国はコロナ禍で業績が悪化した中小企業を支えるため、2020年3月から2022年9月にかけ元本の返済と利子の支払いを一定期間免除する、実質無利子・無担保融資、つまりゼロゼロ融資を行ってきた。22年9月末でその利用数は245万件、融資総額は何と43兆円に上る。23年夏から返済が本格化したが、返済が出来ない事業者には信用保証協会が肩代わりする、いわゆる代位弁済は、なんと45%増えたという、これは倒産予備軍を推計する先行指標だが、ゼロゼロ融資以外にも借入れている企業も多いが、代位弁済を受けた事業者は4万3830件、その額は4946億円であった。何分、代位弁済を受けた企業は小規模企業、零細業者であるので、1件当たりに直すと1100万円となる。これらの企業は間違いなく倒産予備軍として認識される。
一方、国税庁が発表した国税滞納者額は2023年6月で8949億円で3年連続増加している。人手不足や物価高にあえぐ中小零細業者は消費税に手を付ける、売上高の10%を消費税として受け取り、のちに税務署に収める原資となるのだが、目の前の資金繰りに使用してしまう。東京商工リサーチの発表した23年度の負債1千万円以上の滞納倒産件数は28件(前年度は24件)である。滞納倒産とは税金や社会保険料の公的支払いの滞納状態が相当期間続き、資産を差し押さえられ経営状態が行き詰った事業者のことをいう。公的機関から資産を差し押さえられた会社に融資をする銀行もないであろう、差し押さえは、不動産なら謄本にはっきり記載されるので誰でもわかるのである。倒産を逃れるためには「差し押さえ」や「財産の換価(公売や競売)」を国税当局にさせない事である。滞納倒産の目にあっているほとんどは、国税に払えないですから、何とかしてくれとお願いに行っていない。
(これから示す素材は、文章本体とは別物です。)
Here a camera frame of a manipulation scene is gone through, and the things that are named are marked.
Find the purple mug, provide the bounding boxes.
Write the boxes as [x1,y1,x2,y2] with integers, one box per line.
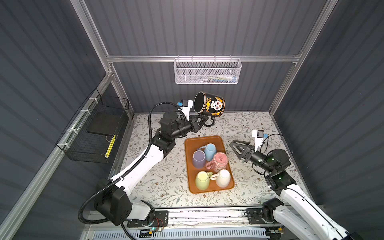
[193,150,206,169]

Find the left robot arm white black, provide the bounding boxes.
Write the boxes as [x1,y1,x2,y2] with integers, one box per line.
[94,112,209,226]

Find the orange plastic tray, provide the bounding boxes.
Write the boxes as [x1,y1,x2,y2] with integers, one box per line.
[185,136,235,194]

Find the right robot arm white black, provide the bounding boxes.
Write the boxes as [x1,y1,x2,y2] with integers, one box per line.
[230,140,362,240]

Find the white perforated cable duct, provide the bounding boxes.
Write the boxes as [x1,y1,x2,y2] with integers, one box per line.
[91,227,271,240]

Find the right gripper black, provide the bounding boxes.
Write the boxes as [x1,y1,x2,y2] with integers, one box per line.
[230,139,274,175]

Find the pens in white basket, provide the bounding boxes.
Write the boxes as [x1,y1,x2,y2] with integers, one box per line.
[201,75,238,84]

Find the light green mug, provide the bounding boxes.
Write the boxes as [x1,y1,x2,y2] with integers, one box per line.
[195,171,213,191]

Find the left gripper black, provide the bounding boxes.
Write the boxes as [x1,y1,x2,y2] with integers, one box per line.
[169,114,207,142]

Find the light blue mug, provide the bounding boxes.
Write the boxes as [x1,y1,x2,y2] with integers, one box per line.
[199,143,217,162]

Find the pink ghost mug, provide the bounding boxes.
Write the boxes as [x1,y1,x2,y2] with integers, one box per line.
[205,152,229,173]

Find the black corrugated cable hose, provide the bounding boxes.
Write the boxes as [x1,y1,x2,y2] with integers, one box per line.
[77,101,187,240]

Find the white wire mesh basket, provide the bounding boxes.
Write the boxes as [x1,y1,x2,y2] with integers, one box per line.
[173,56,242,85]

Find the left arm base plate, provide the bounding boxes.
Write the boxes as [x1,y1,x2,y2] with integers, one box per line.
[126,210,169,228]

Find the black wire basket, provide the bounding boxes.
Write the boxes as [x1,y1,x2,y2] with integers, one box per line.
[57,90,130,164]

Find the black skull pattern mug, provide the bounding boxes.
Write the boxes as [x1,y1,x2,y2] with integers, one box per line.
[193,92,226,128]

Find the floral table mat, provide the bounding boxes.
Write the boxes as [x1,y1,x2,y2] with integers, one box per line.
[130,112,286,208]

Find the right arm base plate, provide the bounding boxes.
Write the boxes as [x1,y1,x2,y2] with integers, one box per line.
[244,207,281,225]

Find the white cream mug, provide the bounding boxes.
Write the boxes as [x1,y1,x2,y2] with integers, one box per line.
[210,169,231,188]

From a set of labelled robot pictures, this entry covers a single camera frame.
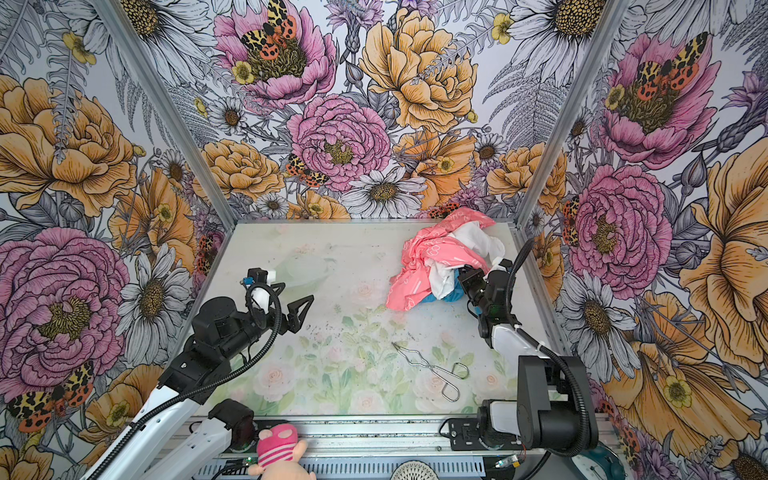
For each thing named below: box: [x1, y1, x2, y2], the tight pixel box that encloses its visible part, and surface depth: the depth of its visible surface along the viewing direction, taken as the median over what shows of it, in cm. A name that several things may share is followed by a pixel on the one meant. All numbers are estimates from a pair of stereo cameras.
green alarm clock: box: [569, 441, 629, 480], surface depth 67 cm
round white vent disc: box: [390, 460, 440, 480], surface depth 69 cm
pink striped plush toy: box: [248, 423, 317, 480], surface depth 67 cm
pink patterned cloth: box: [386, 208, 496, 311], surface depth 93 cm
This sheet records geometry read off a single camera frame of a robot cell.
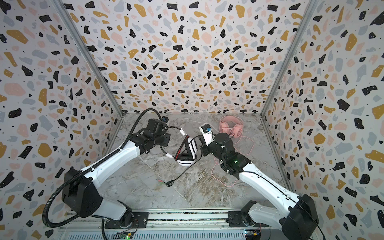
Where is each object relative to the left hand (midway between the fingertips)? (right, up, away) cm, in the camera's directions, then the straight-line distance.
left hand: (166, 132), depth 83 cm
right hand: (+18, 0, -10) cm, 21 cm away
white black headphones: (+12, -10, -7) cm, 17 cm away
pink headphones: (+42, +5, +30) cm, 52 cm away
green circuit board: (-17, -48, -13) cm, 52 cm away
法的に国税当局の強制執行を阻止できるのは①「納税の猶予」②「換価の猶予」③「滞納処分の停止」④「①~③以外の事実上の猶予」である、これらは法的に認められていて、国税通則法46条、151条、153条、などに規定されている、このブログで詳しく説明しないが、要は国税局に泣きつくことである。誠意をもって、「お金が出来たら、真っ先に滞納の税金を納めます。それまでは待ってほしい」と資金繰計画などをしたためて頼み込むことである。何もしない滞納者よりはるかに効き目がある。「お上にも慈悲」というのが昔からあるではないか。滞納倒産は絶対に避けるべきである。
★推薦図書。
松永正訓著 「開業医の正体」 中公新書ラクレ 990円
著者は千葉大学医学部卒の開業医で小児外科の権威でもある。著者の言うには「良い医者」とめぐり合うための必読書であり、診療所の舞台裏を包み隠さず、明かす本でもある。医者は何を考えているのか、診療所開設のために、診療所をどうやって作り、その金の工面はどうしているのか、月々の収入や暮らしぶりなどを詳解し、上から目線の大学病院に、腹立つときにはどう対処するのか、看護師に何を求めるのか、診療しながら何を考えているのか、患者やその家族にどう接したらいいのかなどなど悩み事が尽きない開業医。開業医は実は大変である。この本は開業医のリアルと本音を包み隠さず明かしている。そして開業医の正体がわかれば、よい医者を見つける手掛かりに必ずなると。筆者は結んでいる。